> Activity:
Check each line of the data for "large", then give the number of lines that have it, without any other words.

> Dataset entries:
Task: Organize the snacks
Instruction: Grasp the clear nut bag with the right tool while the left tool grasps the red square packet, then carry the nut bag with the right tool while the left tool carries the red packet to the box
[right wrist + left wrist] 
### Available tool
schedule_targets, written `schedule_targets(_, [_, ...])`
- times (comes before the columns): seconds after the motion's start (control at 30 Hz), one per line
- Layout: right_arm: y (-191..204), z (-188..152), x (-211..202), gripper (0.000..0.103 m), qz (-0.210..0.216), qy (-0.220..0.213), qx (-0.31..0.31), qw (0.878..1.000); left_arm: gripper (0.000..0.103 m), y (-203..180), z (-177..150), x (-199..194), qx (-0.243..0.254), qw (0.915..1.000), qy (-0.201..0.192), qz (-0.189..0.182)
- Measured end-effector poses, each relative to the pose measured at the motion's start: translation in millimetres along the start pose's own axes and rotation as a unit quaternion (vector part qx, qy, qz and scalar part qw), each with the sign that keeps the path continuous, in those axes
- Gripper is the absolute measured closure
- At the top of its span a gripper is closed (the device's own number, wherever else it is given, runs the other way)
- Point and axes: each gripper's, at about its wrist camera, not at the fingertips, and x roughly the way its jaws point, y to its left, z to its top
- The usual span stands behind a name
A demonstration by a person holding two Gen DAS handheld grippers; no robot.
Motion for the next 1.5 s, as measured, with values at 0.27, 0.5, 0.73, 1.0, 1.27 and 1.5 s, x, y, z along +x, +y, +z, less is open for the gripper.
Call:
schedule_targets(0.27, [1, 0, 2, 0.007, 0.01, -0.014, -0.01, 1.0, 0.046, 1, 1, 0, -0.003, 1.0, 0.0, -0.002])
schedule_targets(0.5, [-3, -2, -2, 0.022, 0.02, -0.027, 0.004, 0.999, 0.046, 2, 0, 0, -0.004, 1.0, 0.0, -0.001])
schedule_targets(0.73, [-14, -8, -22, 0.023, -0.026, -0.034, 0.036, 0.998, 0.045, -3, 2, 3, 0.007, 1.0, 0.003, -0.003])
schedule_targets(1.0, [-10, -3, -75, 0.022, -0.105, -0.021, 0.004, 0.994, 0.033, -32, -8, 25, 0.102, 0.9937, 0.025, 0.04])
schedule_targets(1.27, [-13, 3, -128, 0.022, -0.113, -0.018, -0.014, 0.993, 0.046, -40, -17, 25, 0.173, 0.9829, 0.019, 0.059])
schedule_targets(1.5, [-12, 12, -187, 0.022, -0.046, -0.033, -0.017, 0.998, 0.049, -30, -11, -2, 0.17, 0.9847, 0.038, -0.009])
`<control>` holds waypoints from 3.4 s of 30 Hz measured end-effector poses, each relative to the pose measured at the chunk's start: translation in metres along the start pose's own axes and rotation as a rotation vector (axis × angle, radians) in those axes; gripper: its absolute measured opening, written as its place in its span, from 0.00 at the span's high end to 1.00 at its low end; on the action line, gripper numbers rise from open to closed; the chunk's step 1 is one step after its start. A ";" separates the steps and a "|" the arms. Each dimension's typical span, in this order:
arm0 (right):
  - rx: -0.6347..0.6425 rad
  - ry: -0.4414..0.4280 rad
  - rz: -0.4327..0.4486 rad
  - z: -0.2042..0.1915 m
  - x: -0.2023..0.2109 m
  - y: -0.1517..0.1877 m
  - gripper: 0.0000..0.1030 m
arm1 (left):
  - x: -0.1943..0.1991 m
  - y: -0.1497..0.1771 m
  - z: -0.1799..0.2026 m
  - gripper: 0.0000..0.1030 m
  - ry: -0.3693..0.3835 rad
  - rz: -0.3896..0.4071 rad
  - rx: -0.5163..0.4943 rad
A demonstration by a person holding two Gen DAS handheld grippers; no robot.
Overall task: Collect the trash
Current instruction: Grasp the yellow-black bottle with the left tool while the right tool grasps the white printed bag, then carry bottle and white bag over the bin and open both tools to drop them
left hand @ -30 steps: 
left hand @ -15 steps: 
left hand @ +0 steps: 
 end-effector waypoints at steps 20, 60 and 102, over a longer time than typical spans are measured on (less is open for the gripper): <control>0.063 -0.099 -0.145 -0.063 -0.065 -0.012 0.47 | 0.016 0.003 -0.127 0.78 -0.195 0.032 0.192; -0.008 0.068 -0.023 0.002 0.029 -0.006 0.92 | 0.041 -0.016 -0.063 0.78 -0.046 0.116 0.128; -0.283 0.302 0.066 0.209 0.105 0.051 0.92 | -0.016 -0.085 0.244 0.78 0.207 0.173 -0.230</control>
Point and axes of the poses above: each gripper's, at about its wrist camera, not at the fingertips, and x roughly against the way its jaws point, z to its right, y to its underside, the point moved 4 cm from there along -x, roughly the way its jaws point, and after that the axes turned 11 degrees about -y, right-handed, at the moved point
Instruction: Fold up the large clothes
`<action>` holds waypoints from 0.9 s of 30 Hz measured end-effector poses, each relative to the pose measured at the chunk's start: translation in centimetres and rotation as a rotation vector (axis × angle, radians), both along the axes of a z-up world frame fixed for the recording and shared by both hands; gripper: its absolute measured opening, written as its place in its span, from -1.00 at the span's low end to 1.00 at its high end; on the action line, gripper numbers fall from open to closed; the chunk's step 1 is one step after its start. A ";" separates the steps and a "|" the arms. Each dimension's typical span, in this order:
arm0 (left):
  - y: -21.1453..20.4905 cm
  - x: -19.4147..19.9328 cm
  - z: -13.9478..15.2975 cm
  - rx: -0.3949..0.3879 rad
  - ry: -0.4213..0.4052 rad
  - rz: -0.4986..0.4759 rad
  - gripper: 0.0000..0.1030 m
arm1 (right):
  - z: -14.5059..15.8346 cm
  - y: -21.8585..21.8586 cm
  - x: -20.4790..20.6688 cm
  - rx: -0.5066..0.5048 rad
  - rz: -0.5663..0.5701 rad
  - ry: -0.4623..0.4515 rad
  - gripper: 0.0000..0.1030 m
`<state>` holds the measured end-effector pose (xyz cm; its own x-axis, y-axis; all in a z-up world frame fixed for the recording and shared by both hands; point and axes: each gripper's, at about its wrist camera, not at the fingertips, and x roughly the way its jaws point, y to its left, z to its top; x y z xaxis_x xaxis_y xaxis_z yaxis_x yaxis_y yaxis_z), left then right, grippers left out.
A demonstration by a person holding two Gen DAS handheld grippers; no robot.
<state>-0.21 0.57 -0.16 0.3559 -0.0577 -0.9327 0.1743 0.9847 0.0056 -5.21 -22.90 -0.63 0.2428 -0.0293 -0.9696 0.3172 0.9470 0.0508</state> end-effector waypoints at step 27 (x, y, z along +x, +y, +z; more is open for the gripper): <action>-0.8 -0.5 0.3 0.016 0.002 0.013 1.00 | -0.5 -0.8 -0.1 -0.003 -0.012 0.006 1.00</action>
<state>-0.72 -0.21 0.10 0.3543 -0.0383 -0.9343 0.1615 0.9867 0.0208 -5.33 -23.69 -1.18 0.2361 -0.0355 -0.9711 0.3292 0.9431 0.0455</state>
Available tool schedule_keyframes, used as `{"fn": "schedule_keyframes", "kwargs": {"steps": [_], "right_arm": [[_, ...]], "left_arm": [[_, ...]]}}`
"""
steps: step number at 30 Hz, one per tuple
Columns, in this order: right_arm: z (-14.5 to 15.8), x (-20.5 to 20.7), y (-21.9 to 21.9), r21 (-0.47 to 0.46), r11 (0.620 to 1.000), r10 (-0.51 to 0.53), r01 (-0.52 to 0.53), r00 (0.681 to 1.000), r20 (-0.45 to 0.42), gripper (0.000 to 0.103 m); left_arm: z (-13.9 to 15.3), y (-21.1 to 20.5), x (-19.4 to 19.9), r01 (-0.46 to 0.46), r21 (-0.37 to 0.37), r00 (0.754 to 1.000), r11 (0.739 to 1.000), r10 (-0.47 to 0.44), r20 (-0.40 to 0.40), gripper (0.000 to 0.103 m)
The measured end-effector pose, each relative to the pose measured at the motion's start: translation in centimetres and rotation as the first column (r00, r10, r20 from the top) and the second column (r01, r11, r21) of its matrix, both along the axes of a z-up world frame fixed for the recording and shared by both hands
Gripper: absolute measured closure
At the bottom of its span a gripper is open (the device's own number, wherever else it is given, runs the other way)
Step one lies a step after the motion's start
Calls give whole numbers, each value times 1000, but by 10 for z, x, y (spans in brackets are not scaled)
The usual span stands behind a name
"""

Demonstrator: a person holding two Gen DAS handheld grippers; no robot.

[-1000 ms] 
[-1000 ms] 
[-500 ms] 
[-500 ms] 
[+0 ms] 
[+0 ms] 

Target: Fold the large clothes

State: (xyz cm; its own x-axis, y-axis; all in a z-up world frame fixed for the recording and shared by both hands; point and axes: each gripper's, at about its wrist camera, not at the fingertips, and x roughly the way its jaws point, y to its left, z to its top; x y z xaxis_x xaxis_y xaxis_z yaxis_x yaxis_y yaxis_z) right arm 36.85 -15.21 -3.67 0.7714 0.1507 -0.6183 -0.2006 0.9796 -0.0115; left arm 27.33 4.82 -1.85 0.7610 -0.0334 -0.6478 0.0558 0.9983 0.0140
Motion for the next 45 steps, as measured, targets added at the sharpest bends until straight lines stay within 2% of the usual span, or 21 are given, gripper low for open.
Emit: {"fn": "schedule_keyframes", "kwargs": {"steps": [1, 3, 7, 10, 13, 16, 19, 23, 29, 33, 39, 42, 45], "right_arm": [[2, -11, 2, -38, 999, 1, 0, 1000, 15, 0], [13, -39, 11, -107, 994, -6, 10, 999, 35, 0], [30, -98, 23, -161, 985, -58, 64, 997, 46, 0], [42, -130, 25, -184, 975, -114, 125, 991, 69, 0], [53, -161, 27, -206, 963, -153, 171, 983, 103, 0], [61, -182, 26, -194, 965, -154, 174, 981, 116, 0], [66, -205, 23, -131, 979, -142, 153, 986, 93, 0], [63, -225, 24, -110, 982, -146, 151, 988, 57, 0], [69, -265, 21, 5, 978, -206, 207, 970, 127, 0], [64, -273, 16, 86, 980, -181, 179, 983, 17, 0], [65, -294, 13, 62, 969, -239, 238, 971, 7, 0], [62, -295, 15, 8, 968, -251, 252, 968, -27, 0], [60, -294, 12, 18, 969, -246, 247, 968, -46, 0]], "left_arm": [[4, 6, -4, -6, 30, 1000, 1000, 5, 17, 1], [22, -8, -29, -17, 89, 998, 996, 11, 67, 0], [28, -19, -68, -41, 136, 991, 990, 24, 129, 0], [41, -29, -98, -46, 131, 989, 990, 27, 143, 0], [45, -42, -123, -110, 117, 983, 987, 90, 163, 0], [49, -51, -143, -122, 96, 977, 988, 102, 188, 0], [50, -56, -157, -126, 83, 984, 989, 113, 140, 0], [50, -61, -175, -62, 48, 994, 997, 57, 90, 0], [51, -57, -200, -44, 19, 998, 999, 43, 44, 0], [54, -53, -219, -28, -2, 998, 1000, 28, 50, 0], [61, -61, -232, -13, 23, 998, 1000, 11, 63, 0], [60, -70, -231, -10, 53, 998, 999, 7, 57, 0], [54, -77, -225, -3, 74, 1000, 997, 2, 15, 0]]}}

> Solution:
2